(Entries taken from a collection)
================

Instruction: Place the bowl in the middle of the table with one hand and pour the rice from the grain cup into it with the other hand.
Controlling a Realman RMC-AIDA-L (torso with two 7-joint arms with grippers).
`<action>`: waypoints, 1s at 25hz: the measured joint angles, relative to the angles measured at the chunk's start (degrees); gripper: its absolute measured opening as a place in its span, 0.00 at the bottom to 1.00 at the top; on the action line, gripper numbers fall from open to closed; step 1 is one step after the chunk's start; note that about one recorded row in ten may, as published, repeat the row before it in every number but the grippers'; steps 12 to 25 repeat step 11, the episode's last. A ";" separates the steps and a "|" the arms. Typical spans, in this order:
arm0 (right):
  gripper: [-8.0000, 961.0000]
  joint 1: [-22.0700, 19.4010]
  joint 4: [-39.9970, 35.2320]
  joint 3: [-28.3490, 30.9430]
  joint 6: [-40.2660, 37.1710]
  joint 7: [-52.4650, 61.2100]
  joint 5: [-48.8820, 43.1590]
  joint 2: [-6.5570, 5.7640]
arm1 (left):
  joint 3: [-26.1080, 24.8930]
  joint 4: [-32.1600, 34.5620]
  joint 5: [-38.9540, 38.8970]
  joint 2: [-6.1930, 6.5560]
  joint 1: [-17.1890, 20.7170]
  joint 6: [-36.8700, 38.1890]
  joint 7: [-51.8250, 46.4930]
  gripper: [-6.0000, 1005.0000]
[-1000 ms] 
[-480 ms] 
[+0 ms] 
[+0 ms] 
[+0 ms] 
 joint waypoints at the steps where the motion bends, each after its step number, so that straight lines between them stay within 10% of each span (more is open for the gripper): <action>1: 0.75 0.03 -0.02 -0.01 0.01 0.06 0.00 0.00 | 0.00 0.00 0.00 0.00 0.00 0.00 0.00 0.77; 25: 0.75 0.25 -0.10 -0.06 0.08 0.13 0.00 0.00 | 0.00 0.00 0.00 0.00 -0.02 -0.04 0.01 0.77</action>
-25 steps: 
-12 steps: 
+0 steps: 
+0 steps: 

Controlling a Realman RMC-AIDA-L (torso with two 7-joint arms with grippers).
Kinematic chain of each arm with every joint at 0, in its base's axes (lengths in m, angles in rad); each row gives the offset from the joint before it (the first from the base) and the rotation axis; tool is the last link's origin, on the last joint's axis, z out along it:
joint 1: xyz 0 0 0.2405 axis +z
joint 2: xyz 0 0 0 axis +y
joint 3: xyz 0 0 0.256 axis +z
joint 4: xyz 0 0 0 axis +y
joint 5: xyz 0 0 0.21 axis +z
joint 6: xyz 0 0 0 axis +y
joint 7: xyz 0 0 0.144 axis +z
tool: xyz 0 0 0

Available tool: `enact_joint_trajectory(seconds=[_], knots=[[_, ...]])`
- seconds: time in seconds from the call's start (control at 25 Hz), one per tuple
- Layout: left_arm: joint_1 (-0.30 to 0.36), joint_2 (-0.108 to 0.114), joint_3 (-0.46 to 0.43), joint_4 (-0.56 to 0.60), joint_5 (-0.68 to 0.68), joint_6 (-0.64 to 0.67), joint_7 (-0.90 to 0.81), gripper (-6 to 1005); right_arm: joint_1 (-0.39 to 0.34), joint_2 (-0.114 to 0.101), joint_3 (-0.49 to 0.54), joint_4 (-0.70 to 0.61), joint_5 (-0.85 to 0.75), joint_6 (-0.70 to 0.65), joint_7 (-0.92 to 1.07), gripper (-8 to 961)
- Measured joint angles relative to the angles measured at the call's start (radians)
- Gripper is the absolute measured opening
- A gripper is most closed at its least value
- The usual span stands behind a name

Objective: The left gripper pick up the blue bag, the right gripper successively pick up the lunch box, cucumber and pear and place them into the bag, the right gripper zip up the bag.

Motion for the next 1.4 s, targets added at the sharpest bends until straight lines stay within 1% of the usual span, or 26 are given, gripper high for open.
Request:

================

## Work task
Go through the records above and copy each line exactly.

## Final answer
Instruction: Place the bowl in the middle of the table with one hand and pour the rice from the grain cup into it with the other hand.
Controlling a Realman RMC-AIDA-L (torso with two 7-joint arms with grippers).
`<action>`: waypoints, 1s at 25hz: the measured joint angles, relative to the angles measured at the chunk's start (degrees); gripper: its absolute measured opening as a place in its span, 0.00 at the bottom to 1.00 at the top; on the action line, gripper numbers fall from open to closed; step 1 is one step after the chunk's start; note that about one recorded row in ten may, as published, repeat the row before it in every number but the grippers'; steps 12 to 25 repeat step 11, the episode's last. A ";" separates the steps and a "|" the arms. Typical spans, in this order:
arm0 (right):
  gripper: [-8.0000, 961.0000]
  joint 1: [-22.0700, 19.4010]
  joint 4: [-39.9970, 35.2320]
  joint 3: [-28.3490, 30.9430]
  joint 6: [-40.2660, 37.1710]
  joint 7: [-52.4650, 61.2100]
  joint 5: [-48.8820, 43.1590]
  joint 2: [-6.5570, 5.7640]
arm1 (left):
  joint 3: [-26.1080, 24.8930]
  joint 4: [-32.1600, 34.5620]
  joint 5: [-38.9540, 38.8970]
  joint 2: [-6.1930, 6.5560]
  joint 1: [-17.1890, 20.7170]
  joint 6: [-36.8700, 38.1890]
  joint 7: [-51.8250, 46.4930]
  gripper: [-6.0000, 1005.0000]
[-1000 ms] 
[-480 ms] 
[+0 ms] 
[+0 ms] 
[+0 ms] 
 joint waypoints at the steps where the motion bends, each after its step number, so that straight lines between them stay within 10% of each span (more is open for the gripper): <action>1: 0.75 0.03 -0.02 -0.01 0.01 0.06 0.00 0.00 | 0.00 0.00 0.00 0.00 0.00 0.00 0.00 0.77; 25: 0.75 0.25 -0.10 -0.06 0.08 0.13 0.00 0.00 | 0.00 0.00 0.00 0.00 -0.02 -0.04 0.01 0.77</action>
-25 steps: 
-12 steps: 
+0 steps: 
+0 steps: 

Controlling a Realman RMC-AIDA-L (torso with two 7-joint arms with grippers).
Kinematic chain of each arm with every joint at 0, in its base's axes (lengths in m, angles in rad); each row gives the offset from the joint before it (the first from the base) and the rotation axis; tool is the last link's origin, on the last joint's axis, z out along it:
joint 1: xyz 0 0 0.2405 axis +z
joint 2: xyz 0 0 0 axis +y
joint 3: xyz 0 0 0.256 axis +z
joint 4: xyz 0 0 0 axis +y
joint 5: xyz 0 0 0.21 axis +z
joint 6: xyz 0 0 0 axis +y
joint 7: xyz 0 0 0.144 axis +z
tool: xyz 0 0 0

Available tool: `enact_joint_trajectory(seconds=[_], knots=[[_, ...]])`
- seconds: time in seconds from the call's start (control at 25 Hz), one per tuple
- Layout: left_arm: joint_1 (-0.30 to 0.36), joint_2 (-0.108 to 0.114), joint_3 (-0.46 to 0.43), joint_4 (-0.56 to 0.60), joint_5 (-0.68 to 0.68), joint_6 (-0.64 to 0.67), joint_7 (-0.90 to 0.81), gripper (-6 to 1005); right_arm: joint_1 (-0.39 to 0.34), joint_2 (-0.114 to 0.101), joint_3 (-0.49 to 0.54), joint_4 (-0.70 to 0.61), joint_5 (-0.85 to 0.75), joint_6 (-0.70 to 0.65), joint_7 (-0.92 to 1.07), gripper (-8 to 961)
- Measured joint angles relative to the angles measured at the call's start (radians)
- Gripper is the absolute measured opening
- A gripper is most closed at its least value
- The usual span stands behind a name

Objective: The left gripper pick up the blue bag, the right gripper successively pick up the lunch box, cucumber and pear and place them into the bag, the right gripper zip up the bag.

Motion for the next 1.4 s, targets added at the sharpest bends until straight lines stay within 1% of the usual span, or 26 are given, gripper high for open.
Request:

Nothing further remains for this exercise.